[Stored data entries]
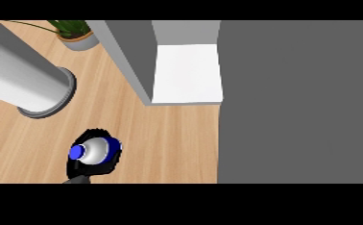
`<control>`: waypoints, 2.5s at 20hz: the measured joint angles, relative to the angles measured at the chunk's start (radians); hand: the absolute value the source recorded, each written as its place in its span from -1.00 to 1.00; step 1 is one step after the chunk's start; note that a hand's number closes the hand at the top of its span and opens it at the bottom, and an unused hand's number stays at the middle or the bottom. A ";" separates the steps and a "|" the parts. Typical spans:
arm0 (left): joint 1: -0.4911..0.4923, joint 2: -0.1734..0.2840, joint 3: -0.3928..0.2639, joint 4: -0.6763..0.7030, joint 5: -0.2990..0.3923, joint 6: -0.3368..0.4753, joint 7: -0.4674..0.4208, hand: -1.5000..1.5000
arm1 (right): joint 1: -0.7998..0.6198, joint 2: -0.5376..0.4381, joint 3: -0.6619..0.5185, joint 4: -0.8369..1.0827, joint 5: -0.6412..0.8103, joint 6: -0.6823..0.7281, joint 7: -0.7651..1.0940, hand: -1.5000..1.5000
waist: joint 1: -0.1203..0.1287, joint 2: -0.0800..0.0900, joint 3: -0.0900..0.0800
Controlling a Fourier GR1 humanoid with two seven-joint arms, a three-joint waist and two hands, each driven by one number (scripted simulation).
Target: Pick up the bottled water, place it into the cabinet and close the cabinet
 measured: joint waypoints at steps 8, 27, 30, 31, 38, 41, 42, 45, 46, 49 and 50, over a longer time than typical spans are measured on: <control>-0.055 -0.069 -0.174 -0.025 0.137 0.025 0.039 1.00 | -0.017 0.005 0.007 0.009 0.001 -0.002 0.012 -1.00 | 0.000 0.002 -0.014; -0.239 -0.093 -0.714 -0.468 0.416 0.631 0.402 1.00 | -0.031 0.016 -0.007 0.002 -0.011 -0.002 0.033 -1.00 | -0.009 0.004 -0.018; -0.325 -0.093 -0.747 -0.449 0.430 0.718 0.445 1.00 | -0.041 0.016 -0.023 0.003 -0.014 -0.001 0.036 -1.00 | -0.012 0.007 -0.019; -0.359 -0.093 -0.756 -0.435 0.426 0.744 0.465 1.00 | -0.047 0.014 -0.033 0.004 -0.015 0.000 0.036 -1.00 | -0.013 0.008 -0.019; -0.569 -0.093 -0.760 -0.276 0.483 0.861 0.536 1.00 | -0.077 0.006 -0.079 0.011 -0.034 0.018 0.039 -1.00 | -0.030 0.014 -0.019; -0.631 -0.093 -0.741 -0.184 0.500 0.862 0.536 1.00 | -0.079 0.007 -0.097 0.019 -0.045 0.029 0.028 -1.00 | -0.034 0.016 -0.019; -0.654 -0.093 -0.735 -0.152 0.505 0.858 0.537 1.00 | -0.078 0.003 -0.111 0.019 -0.048 0.034 0.024 -1.00 | -0.037 0.017 -0.019; -0.717 -0.083 -0.733 -0.042 0.471 0.865 0.535 1.00 | -0.086 0.005 -0.118 0.023 -0.054 0.044 0.017 -1.00 | -0.041 0.020 -0.019; -0.733 -0.081 -0.734 -0.006 0.458 0.870 0.533 1.00 | -0.090 0.003 -0.119 0.023 -0.056 0.045 0.022 -1.00 | -0.042 0.022 -0.019; -0.780 -0.080 -0.724 0.095 0.436 0.889 0.534 1.00 | -0.092 0.000 -0.130 0.023 -0.063 0.054 0.023 -1.00 | -0.047 0.025 -0.019; -0.791 -0.082 -0.718 0.123 0.435 0.902 0.530 1.00 | -0.096 0.000 -0.130 0.026 -0.063 0.057 0.023 -1.00 | -0.051 0.027 -0.019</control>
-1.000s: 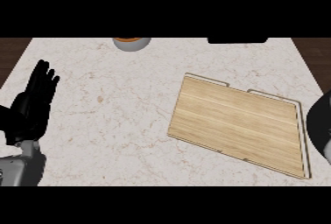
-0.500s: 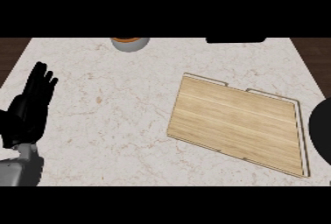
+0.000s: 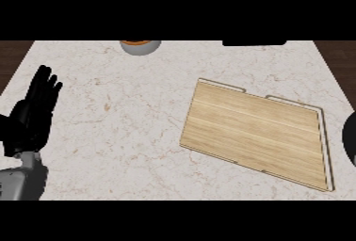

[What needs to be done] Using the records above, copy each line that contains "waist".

[Answer for this exercise]
waist: joint 1: -0.1203..0.1287, joint 2: -0.0800..0.0900, joint 3: -0.0900..0.0800
Controlling a Fourier GR1 humanoid with two seven-joint arms, a three-joint waist and two hands, each driven by one number (scripted simulation).

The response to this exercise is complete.